I still use my 14 Years Old Camera( Canon 1DS MK I , 2002) as the Spare Camera----Yes, This Trustfully / Great Camera never miss my shots after 12 years of her services


----------



## surapon (May 10, 2014)

I still use my 14 Years Old Camera( Canon 1DS MK I , 2002) as the Spare Camera----Yes, This Trustfully / Great Camera never miss my shots after 12 years of her services


----------



## surapon (May 10, 2014)

I still use my 14 Years Old Camera( Canon 1DS MK I , 2002) as the Spare Camera----Yes, This Trustfully / Great Camera never miss my shots after 12 years of her services.
Enjoy.
Have a great weekend.
Surapon


----------



## ajfotofilmagem (May 11, 2014)

Dear friend Surapon. I read a study that considers the age of a notebook computer with 3 years of use, equivalent to a human being 97 years old. : I did my own calculations and concluded that his Canon 1DS is equivalent to a human being 65 years old. ??? But not just any human being, but a Highlander like you.


----------



## expatinasia (May 11, 2014)

surapon said:


> Yes, After that, I buy 2004 Canon 20 D as my Back up camera----Ha, Ha, Ha, And I still shoot with her too.



May I ask why? I gave my 20D away to a friend a long, long time ago. Why would you shoot with that at times rather than your better cameras?

Personally I always like to use the best camera I have.


----------



## surapon (May 11, 2014)

ajfotofilmagem said:


> Dear friend Surapon. I read a study that considers the age of a notebook computer with 3 years of use, equivalent to a human being 97 years old. : I did my own calculations and concluded that his Canon 1DS is equivalent to a human being 65 years old. ??? But not just any human being, but a Highlander like you.

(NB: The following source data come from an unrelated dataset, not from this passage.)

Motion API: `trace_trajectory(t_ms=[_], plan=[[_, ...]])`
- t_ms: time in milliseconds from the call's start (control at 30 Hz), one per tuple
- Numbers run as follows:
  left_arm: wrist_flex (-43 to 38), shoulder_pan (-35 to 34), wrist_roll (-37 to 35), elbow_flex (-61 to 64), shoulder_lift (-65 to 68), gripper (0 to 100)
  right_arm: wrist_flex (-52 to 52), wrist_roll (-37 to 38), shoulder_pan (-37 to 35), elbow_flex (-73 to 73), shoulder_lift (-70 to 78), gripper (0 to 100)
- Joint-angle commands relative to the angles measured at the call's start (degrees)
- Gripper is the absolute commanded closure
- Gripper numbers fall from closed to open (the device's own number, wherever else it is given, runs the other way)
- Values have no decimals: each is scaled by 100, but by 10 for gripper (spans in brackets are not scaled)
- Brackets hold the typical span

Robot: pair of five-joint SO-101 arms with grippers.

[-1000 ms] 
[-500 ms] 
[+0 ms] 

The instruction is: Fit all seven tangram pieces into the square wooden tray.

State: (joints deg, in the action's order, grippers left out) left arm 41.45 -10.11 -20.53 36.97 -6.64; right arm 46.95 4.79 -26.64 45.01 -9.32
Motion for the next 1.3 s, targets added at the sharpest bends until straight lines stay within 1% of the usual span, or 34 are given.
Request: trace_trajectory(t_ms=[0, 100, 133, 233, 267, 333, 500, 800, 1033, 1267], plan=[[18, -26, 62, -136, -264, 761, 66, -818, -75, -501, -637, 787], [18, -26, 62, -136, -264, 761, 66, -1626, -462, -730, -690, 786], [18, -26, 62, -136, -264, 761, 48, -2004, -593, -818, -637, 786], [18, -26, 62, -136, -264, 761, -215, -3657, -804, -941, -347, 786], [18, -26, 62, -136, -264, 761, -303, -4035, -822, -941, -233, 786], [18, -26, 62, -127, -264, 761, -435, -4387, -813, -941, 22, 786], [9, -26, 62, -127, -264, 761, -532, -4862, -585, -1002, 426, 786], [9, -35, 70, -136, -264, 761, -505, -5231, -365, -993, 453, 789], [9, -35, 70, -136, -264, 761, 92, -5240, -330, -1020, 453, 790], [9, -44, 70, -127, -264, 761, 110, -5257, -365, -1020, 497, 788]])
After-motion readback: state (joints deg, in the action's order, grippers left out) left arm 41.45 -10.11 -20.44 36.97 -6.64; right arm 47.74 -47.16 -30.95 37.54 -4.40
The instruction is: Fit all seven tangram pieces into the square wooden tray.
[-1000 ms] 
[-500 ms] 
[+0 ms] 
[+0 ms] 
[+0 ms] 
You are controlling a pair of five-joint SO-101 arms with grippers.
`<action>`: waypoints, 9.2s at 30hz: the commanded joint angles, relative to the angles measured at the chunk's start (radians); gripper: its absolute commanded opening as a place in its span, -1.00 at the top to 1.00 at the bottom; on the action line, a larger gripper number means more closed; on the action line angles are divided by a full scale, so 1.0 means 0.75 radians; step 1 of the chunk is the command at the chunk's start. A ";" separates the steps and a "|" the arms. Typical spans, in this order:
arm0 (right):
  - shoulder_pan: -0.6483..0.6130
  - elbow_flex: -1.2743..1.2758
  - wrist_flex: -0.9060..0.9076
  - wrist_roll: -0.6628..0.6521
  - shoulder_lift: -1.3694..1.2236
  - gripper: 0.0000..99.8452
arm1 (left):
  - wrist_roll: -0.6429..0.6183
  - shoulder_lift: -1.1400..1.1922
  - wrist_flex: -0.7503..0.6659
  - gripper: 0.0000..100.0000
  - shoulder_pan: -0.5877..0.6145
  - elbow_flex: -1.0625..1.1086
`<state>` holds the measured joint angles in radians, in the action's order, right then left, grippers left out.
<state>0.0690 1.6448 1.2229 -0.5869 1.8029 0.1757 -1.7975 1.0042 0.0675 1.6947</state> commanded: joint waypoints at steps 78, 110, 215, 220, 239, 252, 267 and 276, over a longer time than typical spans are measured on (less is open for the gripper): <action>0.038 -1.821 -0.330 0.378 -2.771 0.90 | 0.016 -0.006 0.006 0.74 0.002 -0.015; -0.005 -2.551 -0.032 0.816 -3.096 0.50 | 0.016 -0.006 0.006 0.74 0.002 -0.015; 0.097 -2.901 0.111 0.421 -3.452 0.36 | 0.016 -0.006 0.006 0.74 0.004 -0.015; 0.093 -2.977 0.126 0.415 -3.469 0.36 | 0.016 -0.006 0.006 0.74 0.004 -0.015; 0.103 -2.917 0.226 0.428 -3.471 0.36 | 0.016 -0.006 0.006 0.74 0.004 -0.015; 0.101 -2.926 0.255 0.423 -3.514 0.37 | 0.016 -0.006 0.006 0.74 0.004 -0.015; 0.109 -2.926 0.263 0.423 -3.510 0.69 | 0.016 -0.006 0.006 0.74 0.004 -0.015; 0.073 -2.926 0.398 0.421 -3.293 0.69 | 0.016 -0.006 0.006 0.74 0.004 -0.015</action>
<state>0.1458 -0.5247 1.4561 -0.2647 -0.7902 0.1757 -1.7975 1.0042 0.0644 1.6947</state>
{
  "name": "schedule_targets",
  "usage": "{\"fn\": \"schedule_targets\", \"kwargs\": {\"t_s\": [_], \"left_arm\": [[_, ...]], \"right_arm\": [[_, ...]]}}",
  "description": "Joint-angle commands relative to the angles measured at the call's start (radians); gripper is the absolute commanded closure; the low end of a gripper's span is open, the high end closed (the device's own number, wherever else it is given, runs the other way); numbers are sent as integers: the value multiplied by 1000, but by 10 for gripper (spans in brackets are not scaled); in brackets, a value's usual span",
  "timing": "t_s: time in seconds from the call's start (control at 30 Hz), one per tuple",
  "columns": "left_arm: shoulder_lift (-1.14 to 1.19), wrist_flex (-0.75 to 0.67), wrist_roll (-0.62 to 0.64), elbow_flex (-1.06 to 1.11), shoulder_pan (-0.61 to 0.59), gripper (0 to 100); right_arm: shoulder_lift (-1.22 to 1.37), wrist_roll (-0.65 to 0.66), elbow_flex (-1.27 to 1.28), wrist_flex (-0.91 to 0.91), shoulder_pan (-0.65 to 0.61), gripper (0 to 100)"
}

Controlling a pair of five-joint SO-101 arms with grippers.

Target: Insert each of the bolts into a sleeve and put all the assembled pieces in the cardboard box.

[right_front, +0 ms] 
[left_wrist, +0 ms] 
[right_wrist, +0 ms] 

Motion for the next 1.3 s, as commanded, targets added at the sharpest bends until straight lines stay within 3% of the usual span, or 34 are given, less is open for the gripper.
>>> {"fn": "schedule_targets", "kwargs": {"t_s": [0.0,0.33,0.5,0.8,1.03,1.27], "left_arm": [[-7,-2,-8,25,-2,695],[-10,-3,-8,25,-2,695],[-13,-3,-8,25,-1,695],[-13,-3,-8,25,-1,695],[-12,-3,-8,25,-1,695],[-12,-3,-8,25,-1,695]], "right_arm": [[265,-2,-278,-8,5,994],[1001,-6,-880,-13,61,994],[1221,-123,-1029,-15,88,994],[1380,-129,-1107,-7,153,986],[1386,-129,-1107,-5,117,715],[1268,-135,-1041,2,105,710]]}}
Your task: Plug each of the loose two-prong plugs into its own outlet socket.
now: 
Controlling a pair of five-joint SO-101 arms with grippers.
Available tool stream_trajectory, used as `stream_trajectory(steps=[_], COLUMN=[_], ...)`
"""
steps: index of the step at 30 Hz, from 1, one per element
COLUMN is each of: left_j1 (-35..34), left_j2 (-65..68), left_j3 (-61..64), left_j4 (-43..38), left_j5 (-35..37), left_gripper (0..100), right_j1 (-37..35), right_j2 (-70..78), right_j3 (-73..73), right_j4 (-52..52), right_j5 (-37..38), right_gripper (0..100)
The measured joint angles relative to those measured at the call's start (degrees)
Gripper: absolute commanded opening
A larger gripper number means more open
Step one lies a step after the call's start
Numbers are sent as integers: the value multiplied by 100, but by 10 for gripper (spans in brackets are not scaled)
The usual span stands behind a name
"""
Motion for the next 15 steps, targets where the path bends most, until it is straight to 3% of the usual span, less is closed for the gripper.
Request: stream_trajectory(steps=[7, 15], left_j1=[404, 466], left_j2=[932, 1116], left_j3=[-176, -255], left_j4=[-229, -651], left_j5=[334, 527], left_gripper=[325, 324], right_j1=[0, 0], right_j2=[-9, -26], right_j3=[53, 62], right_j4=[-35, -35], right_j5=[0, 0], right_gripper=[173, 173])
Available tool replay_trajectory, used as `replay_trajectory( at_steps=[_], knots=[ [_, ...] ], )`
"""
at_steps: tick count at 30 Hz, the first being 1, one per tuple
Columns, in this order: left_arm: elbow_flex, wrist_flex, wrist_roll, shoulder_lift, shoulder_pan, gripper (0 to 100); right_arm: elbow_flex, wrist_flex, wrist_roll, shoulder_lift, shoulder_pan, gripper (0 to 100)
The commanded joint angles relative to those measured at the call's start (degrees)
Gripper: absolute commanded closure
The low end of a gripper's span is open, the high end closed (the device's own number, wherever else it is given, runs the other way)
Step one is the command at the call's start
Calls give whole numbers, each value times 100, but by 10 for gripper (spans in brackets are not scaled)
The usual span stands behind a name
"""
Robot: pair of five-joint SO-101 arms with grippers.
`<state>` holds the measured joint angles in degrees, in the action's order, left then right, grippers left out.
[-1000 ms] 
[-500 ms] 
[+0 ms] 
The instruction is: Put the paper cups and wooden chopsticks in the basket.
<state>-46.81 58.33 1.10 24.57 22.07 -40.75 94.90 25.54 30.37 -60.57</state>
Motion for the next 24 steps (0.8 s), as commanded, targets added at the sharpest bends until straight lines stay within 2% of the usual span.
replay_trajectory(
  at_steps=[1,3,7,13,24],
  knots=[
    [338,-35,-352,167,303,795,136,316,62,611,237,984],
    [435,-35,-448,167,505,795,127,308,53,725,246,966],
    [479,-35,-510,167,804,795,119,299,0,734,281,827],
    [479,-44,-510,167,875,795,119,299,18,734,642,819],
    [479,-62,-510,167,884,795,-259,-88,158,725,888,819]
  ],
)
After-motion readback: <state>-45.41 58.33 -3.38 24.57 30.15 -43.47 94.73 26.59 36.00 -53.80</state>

Dear my Teacher, Mr. ajfotofilmagem.
Thanks you, Sir, You make my day to day, and all next week too.
I love your words " but a Highlander like you "---- Great Movies too.
Have a great Sunday/ Happy Mother day, Sir.
Surapon.


----------



## surapon (May 11, 2014)

expatinasia said:


> surapon said:
> 
> 
> > Yes, After that, I buy 2004 Canon 20 D as my Back up camera----Ha, Ha, Ha, And I still shoot with her too.
> ...



Dear Friend Mr. expatinasia.
You are right, " We most use the Best Camera that We have "---Yes, BUT, I will not buy 4 1DX Bodies at the same time, Because of High Cost. BUT, when I go to shoot the Activities/ Sport/ Volunteer Racing, I want to have 4 Cameras with 4 Lenses in my hands all the times, with out change the lenses and miss the best shots---Yes, With out contaminate the Clean Sensor , to get the dust, when I change the Lens in Dusty area.
Yes, MY 5D MK II is one of the Best HIGH ISO, to shoot in the Dark area, 7D = Small sensor = great to shoot the Birds with 600 mm = 960 mm. ( Full frame Sensor), That give more MM. farther range for Safari, My 20 D = Great Camera in the Sun shine day and When I set up AUTO MODE with my 14 MM. F/ 2.8--Yes, This 20 D. never miss a shot, and Great for Point and shoot for street Photography. My Dear 1DS = Super AF/ Super fast AF and the most Accurated AF of my Camera= Great for Out door Sport Shooting, BIG BODY and Perfected fit in my big hands.  Yes, My New tiny Baby Canon EOS-M with 22 mm. F/ 2.0 in my Fanny pack, at my belly 95% of the times, to shoot the recorded Picture that I see in front of my eyes in every days., And I do not need to carry my big back pack on my back on every days.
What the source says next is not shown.